Zelensky e la geometria dell’abbandono: manuale d’uso dell’impero quando finisce la pazienza
- Max RAMPONI

- 30 nov
- Tempo di lettura: 3 min

Zelensky ha capito la verità prima che gliela dicessero. È una verità sorda, che non ha bisogno di comunicati e non usa mai parole dirette. Arriva da come ti guardano, da quanto ritardo c’è nelle risposte, da quei piani di pace che ti vengono serviti già cotti, già freddi, già decisi altrove. Negli Stati Uniti qualcuno ha concluso che l’Ucraina ha già reso ciò che poteva rendere. Il resto è rumore, calcoli, geometrie.
A Washington hanno scritto un piano di pace prima di consultare Kiev, e la cosa dice più di qualsiasi analisi. Ventotto punti all’inizio, poi ridotti a diciannove per non sembrare una resa integrale: ma l’anima non cambia. Una guerra che si vuole chiudere per ragioni americane, non ucraine. Una bozza che pretende di congelare il conflitto e congelare l’Ucraina con esso. Una formula degna dei vecchi equilibrismi della Guerra Fredda, con l’unica differenza che oggi nessuno ha più interesse a fingere nobiltà.

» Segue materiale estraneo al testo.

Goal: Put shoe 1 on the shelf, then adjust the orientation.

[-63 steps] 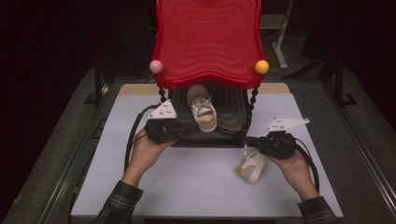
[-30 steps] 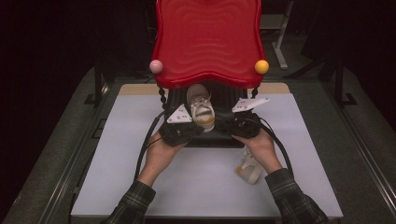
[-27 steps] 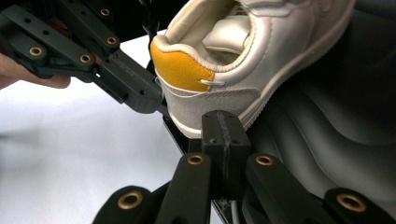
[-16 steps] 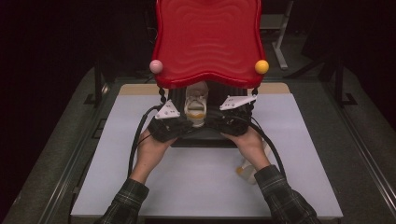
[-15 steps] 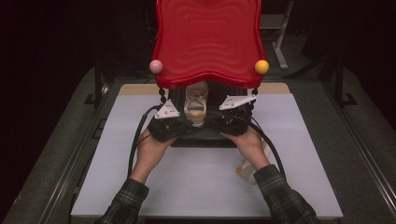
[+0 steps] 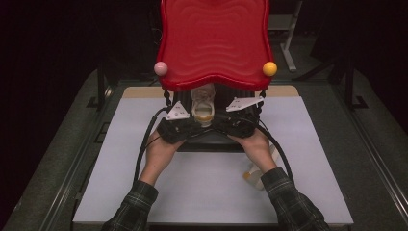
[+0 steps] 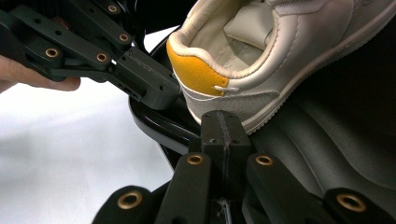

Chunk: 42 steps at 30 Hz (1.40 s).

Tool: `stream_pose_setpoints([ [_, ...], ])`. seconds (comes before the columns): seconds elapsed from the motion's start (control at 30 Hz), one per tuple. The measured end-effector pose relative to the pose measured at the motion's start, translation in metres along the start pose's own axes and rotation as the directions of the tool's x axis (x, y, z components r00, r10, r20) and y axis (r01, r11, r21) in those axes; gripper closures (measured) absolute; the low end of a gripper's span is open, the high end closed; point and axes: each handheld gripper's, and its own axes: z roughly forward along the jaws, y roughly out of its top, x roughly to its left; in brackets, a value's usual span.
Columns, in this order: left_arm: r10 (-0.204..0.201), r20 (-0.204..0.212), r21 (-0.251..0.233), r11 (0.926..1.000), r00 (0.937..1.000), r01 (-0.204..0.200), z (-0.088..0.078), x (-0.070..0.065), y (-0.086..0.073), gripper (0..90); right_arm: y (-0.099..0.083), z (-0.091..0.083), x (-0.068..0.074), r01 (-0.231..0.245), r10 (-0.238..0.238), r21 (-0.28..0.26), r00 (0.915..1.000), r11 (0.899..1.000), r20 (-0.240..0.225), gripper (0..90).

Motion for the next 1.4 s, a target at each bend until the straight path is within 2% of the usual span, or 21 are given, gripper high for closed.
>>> stream_pose_setpoints([
  [0.13, 0.003, 0.006, -0.01, 0.9999, 1.0, -0.003, -0.002, -0.003, 0.001, 88.8, 0.001, -0.002, 0.002, 0.003, -0.003, -0.004, 1.0, 1.0, 0.0, 89.4],
  [0.37, 0.039, 0.049, 0.023, 0.9989, 0.998, -0.04, -0.021, -0.016, -0.003, 83.2, -0.003, -0.02, 0.008, 0.0, 0.0, -0.003, 0.9998, 1.0, -0.019, 88.6],
  [0.47, 0.038, 0.075, 0.041, 0.9983, 0.9964, -0.042, -0.03, -0.021, -0.008, 79.1, -0.009, -0.029, 0.009, -0.013, 0.013, 0.014, 0.9996, 1.0, -0.023, 88.7],
  [0.57, 0.024, 0.105, 0.044, 0.9986, 0.9942, -0.029, -0.039, -0.025, -0.017, 73.2, -0.015, -0.039, 0.011, 0.006, -0.006, 0.014, 0.9998, 1.0, -0.022, 88.9],
  [0.63, 0.017, 0.108, 0.047, 0.9986, 0.994, -0.022, -0.045, -0.027, -0.023, 69.8, -0.02, -0.045, 0.011, -0.002, 0.003, 0.023, 0.9999, 1.0, -0.016, 89.4],
  [0.83, -0.004, 0.08, 0.087, 0.9962, 0.9968, -0.003, -0.062, -0.032, -0.048, 55.9, -0.037, -0.066, 0.009, -0.011, 0.011, 0.039, 0.9999, 0.999, 0.0, 89.4],
  [0.93, -0.031, 0.059, 0.107, 0.994, 0.9978, 0.025, -0.07, -0.034, -0.067, 52.3, -0.047, -0.08, 0.006, -0.029, 0.028, 0.035, 0.9994, 0.999, 0.02, 89.4],
  [1.07, -0.061, 0.031, 0.151, 0.9869, 0.9976, 0.056, -0.077, -0.033, -0.094, 47.5, -0.064, -0.096, 0.002, -0.055, 0.052, 0.048, 0.9974, 0.997, 0.05, 89.4],
  [1.2, -0.096, 0.001, 0.179, 0.9793, 0.9954, 0.094, -0.084, -0.029, -0.118, 44.0, -0.077, -0.104, -0.004, -0.077, 0.073, 0.061, 0.9951, 0.995, 0.068, 89.4],
  [1.3, -0.118, -0.038, 0.185, 0.975, 0.9923, 0.123, -0.087, -0.025, -0.135, 35.8, -0.086, -0.111, -0.009, -0.093, 0.086, 0.072, 0.9922, 0.993, 0.09, 89.3],
  [1.4, -0.137, -0.055, 0.205, 0.968, 0.9891, 0.145, -0.087, -0.022, -0.15, 27.1, -0.095, -0.118, -0.014, -0.105, 0.096, 0.08, 0.989, 0.991, 0.112, 89.3],
])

La crisi interna ucraina è arrivata con l’esattezza di una mazzetta data sul momento giusto. Yermak, l’uomo che teneva in mano i fili più delicati, costretto alle dimissioni per un’inchiesta che sarebbe esplosa comunque, ma che esplode proprio ora. Zelensky vola tra Ginevra e Washington con la sensazione precisa di essere arrivato tardi sul suo stesso dossier. Attorno a lui, negli Stati Uniti, gli inviati che contano parlano poco e promettono ancora meno. Il principio è semplice: chi vuole sopravvivere alla politica americana deve produrre risultati, non fedeltà.
In questa dinamica c’è qualcosa di noto, quasi familiare. Gli americani funzionano così: un alleato vale finché vale l’obiettivo che lo giustifica. Poi scivola verso il margine. Non serve indignarsi, basta ricordare. Noriega quando non servì più; Saddam quando aveva adempiuto alla sua utilità contro l’Iran; bin Laden quando il grande gioco antisovietico era finito; Diệm quando il Vietnam del Sud non era più modellabile; Mobutu quando puzzava troppo di passato; lo Scià quando la piazza fu più rumorosa della diplomazia; Karzai e Ghani quando Kabul non era più un asset ma un peso morto. È un pattern, non un incidente. Un ciclo di vita: si prende, si usa, si scarica.
Zelensky è dentro questo ciclo e vede le crepe aprirsi una dopo l’altra. Non per colpa, non per debolezza, ma perché ogni guerra ha una data di scadenza nei piani di chi la finanzia, non in quelli di chi la subisce. E ora che il tempo americano stringe, l’Ucraina rischia di essere la moneta con cui si compra la quiete di qualcun altro. Mosca annusa l’aria come un animale che riconosce il momento. L’Europa fa il solito numero: osserva tesa, parla basso, spera che qualcuno risolva. Washington calibra, sottrae, adatta il proprio disegno.
Il vero problema non è il piano di pace, né le condizioni, né la diplomazia imbellettata. Il problema è la logica: un Paese che ha combattuto per sopravvivere ora si ritrova incastrato tra due potenze che trattano il suo futuro come una clausola negoziale. In questo disegno, Zelensky non è più il simbolo della resistenza, ma un residuo di una stagione che l’Occidente sta cercando di archiviare prima possibile. Il gioco è andato avanti finché serviva la morale. Ora serve l’accordo.
E quando l’accordo diventa la priorità, la morale muore senza nemmeno fare rumore. È sempre stato così. L’impero non ti avvisa: ti considera chiuso quando ha finito di leggerti.E Zelensky è arrivato proprio lì, nella zona grigia in cui non sei più il protagonista, ma non sei ancora l’intralcio.
La storia insegna che questa è la fase più pericolosa.